THPS magnified the celebrity of a handful of professional skateboarders that were included in the original games. Even the famed Rodney Mullen speaks about the way that he felt a pang of anxiety talking to his old friend Tony Hawk when he reached bizarre heights of fame following the release of the game. This dynamic helped pull skateboarding fully out of its subcultural niche and firmly into the world of sport celebrities and cultural heroes. Showcasing not just impressive physical feats but also an embodied lifestyle, THPS communicated a philosophy of play in urban space. 

The fusion of skateboarding and video games provides an insight to the potency of popular culture and the ways in which it is imbued with myth, awe, and ritual. Skateboarding has its own saints and prophets, and skateboarders regularly use religious language to elevate and celebrate the exploits and achievements of their idols. Skateboarders also have a relationship with urban space that is difficult to parse from the esoteric practices of mystics, seers, and magicians. Observing skateboarders transform an office plaza into a space of spontaneous spectacle, disrupting the rhythms of workers and shoppers and remaking both space and time. What is often most mesmerising about the way skateboarders use urban space is their aloof demeanour. Yes, they are putting on a show, but they are really just pleasing themselves. This relationship to space is one where religion springs forth from ritual in motion. However, skateboarders are also invested in other religious practices from curb cults to religious iconography. Skateboarding culture is both resistant to and yet awash with sacred symbolism.

THPS intersects with the origin myth of skateboarding that has been recycled and repeated countless times that it has now become a mantra. The new documentary ‘Pretending I am Superman’ rightly adds to the origin myth arguing that the video game itself is now part of skateboarding folklore. Many of the original moves in THPS were outrageous and purely hypothetical, manoeuvres that seemingly could never be done. But in the 20 years since its first release many of the outlandish combinations of THPS can now be performed by skateboarders at your local skatepark. In terms of progression, it has acted like rocket fuel. It has been both a digital means of skateboard proselytization and training ground for new recruits. It provided a gateway to understand the complexity of often arcane skateboarding tricks and the logic behind them. It also helped create skateboarding fans, a peculiar phenomenon which had largely been absent before. Skateboard fans were always also skateboarders. Following the success of THPS and tied to the popularity of the X-Games, many people were consuming skateboarding while not practicing it themselves. More importantly, it allowed those presumed unable to skate, perhaps the elderly and the disabled, to do so. Yet, the possibility models are expansive and neither age nor able-bodiedness are a constraint on skateboarding. One need only look at Felipe Nunes to understand the versatility of the skateboard as both a toy and a philosophy.
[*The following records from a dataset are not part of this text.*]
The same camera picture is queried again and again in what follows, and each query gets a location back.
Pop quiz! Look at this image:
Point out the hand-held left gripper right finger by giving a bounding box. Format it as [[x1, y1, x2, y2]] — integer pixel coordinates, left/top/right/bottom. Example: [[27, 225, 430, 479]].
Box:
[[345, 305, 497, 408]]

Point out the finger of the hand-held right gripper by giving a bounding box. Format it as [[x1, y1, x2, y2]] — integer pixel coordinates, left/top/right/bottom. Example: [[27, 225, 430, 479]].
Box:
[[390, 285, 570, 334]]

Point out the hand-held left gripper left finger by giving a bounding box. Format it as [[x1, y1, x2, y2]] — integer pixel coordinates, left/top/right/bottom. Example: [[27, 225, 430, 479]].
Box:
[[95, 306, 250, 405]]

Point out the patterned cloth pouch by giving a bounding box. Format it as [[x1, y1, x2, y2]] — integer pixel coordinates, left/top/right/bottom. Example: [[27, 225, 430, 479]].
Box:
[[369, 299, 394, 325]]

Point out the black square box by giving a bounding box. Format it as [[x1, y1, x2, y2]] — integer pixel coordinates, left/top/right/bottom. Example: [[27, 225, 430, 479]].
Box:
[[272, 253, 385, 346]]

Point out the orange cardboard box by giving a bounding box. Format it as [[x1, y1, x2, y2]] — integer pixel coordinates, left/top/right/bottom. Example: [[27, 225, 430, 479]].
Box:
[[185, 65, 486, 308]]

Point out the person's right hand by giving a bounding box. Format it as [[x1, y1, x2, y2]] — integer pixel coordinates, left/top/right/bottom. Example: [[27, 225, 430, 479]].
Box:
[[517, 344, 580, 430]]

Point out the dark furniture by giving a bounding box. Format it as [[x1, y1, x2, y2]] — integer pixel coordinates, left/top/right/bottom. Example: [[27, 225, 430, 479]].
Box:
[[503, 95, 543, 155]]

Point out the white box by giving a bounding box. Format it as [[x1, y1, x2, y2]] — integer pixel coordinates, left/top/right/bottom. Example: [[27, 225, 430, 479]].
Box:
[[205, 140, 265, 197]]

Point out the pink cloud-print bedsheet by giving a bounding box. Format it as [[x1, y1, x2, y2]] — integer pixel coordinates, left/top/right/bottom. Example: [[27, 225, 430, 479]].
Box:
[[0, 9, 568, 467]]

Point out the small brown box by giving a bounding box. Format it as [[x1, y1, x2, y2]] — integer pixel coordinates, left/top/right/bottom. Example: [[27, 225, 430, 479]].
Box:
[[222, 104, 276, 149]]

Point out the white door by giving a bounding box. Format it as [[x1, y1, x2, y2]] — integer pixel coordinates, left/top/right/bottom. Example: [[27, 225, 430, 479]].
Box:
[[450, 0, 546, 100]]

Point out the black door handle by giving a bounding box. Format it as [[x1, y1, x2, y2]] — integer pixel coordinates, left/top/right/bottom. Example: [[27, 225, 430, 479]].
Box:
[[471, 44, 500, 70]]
Like other elements of popular culture, I argue that skateboarding has become a lifestyle religion. It represents a cultural disposition, a ritual process, and a consumptive individualised pastime. It can be committed to with body and soul, yet it is also freely dropped without judgement or repercussion. When we look at the bond between religion and popular culture, this is often what we see. It is the appeal of a meaningful and emotionally significant lifestyle that mirrors our identity and validates our subject position in society. Skateboarders, video gamers, vegans, and cosplayers can all be understood through this fusion of popular culture and belief. What we see through the example of THPS is how an already mediated culture exploded in popularity and possibility models through a videogame.